_Aim of the exercise_. Return the data exactly, without pictures.

_Data below_.
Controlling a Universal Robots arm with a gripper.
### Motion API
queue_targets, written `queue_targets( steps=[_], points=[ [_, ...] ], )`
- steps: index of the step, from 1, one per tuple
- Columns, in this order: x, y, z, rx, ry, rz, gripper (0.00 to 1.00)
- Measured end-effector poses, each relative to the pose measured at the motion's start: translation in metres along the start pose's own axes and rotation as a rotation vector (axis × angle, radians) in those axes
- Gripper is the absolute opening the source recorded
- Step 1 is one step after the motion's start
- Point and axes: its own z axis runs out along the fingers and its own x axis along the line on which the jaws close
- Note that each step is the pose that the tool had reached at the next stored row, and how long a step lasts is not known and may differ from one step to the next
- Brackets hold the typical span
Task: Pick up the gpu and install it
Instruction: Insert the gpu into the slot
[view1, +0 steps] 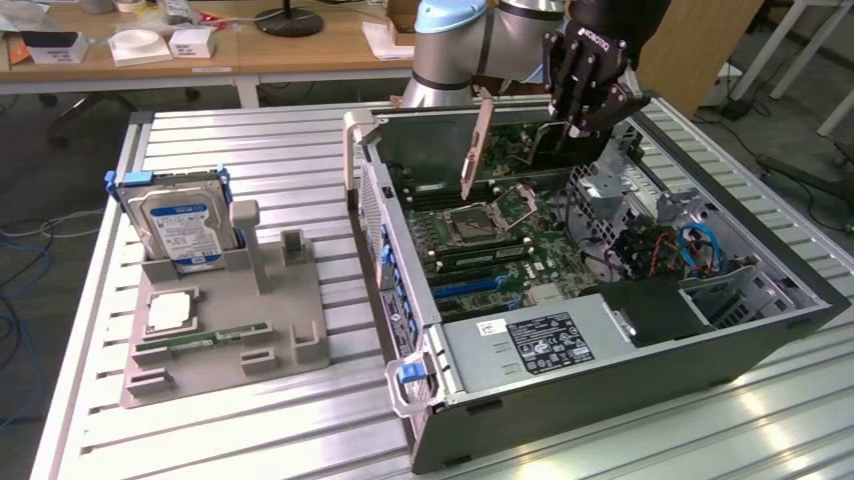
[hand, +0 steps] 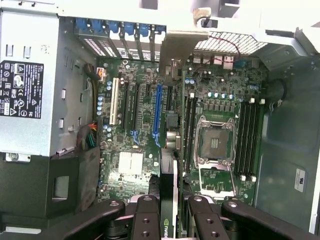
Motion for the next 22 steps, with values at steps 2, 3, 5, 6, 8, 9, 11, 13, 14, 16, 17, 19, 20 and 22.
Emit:
queue_targets(
  steps=[2,3,5,6,8,9,11,13,14,16,17,19,20,22],
  points=[
    [0.0,0.0,0.0,0.0,0.0,0.0,0.27],
    [0.0,0.0,0.0,0.0,0.0,0.0,0.27],
    [0.0,0.0,0.0001,0.0019,0.0001,0.0,0.27],
    [0.0,0.0,0.0002,0.0079,0.0005,0.0,0.27],
    [0.0,-0.0001,0.0003,0.014,0.0008,0.0,0.27],
    [0.0,0.0,0.0002,0.0157,0.0011,0.0,0.27],
    [0.0,0.0001,0.0002,0.0162,0.0012,0.0,0.27],
    [0.0,0.0001,0.0002,0.0165,0.0013,0.0,0.27],
    [0.0,0.0001,0.0002,0.0172,0.0016,0.001,0.27],
    [0.0,0.0001,0.0004,0.0184,0.0016,0.014,0.27],
    [0.0,0.0001,0.0006,0.0191,0.0014,0.023,0.27],
    [0.0,0.0001,0.0011,0.0199,0.0011,0.045,0.27],
    [0.0,0.0001,0.0013,0.0203,0.001,0.055,0.27],
    [0.0,0.0001,0.0013,0.0205,0.0011,0.063,0.27]
  ],
)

_Task response_.
Controlling a Universal Robots arm with a gripper.
### Motion API
queue_targets, written `queue_targets( steps=[_], points=[ [_, ...] ], )`
- steps: index of the step, from 1, one per tuple
- Columns, in this order: x, y, z, rx, ry, rz, gripper (0.00 to 1.00)
- Measured end-effector poses, each relative to the pose measured at the motion's start: translation in metres along the start pose's own axes and rotation as a rotation vector (axis × angle, radians) in those axes
- Gripper is the absolute opening the source recorded
- Step 1 is one step after the motion's start
- Point and axes: its own z axis runs out along the fingers and its own x axis along the line on which the jaws close
- Note that each step is the pose that the tool had reached at the next stored row, and how long a step lasts is not known and may differ from one step to the next
- Brackets hold the typical span
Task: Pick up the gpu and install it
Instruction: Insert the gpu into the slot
[view1, +0 steps] 
[hand, +0 steps] 
Motion for the next 22 steps, with values at steps 2, 3, 5, 6, 8, 9, 11, 13, 14, 16, 17, 19, 20 and 22.
Emit:
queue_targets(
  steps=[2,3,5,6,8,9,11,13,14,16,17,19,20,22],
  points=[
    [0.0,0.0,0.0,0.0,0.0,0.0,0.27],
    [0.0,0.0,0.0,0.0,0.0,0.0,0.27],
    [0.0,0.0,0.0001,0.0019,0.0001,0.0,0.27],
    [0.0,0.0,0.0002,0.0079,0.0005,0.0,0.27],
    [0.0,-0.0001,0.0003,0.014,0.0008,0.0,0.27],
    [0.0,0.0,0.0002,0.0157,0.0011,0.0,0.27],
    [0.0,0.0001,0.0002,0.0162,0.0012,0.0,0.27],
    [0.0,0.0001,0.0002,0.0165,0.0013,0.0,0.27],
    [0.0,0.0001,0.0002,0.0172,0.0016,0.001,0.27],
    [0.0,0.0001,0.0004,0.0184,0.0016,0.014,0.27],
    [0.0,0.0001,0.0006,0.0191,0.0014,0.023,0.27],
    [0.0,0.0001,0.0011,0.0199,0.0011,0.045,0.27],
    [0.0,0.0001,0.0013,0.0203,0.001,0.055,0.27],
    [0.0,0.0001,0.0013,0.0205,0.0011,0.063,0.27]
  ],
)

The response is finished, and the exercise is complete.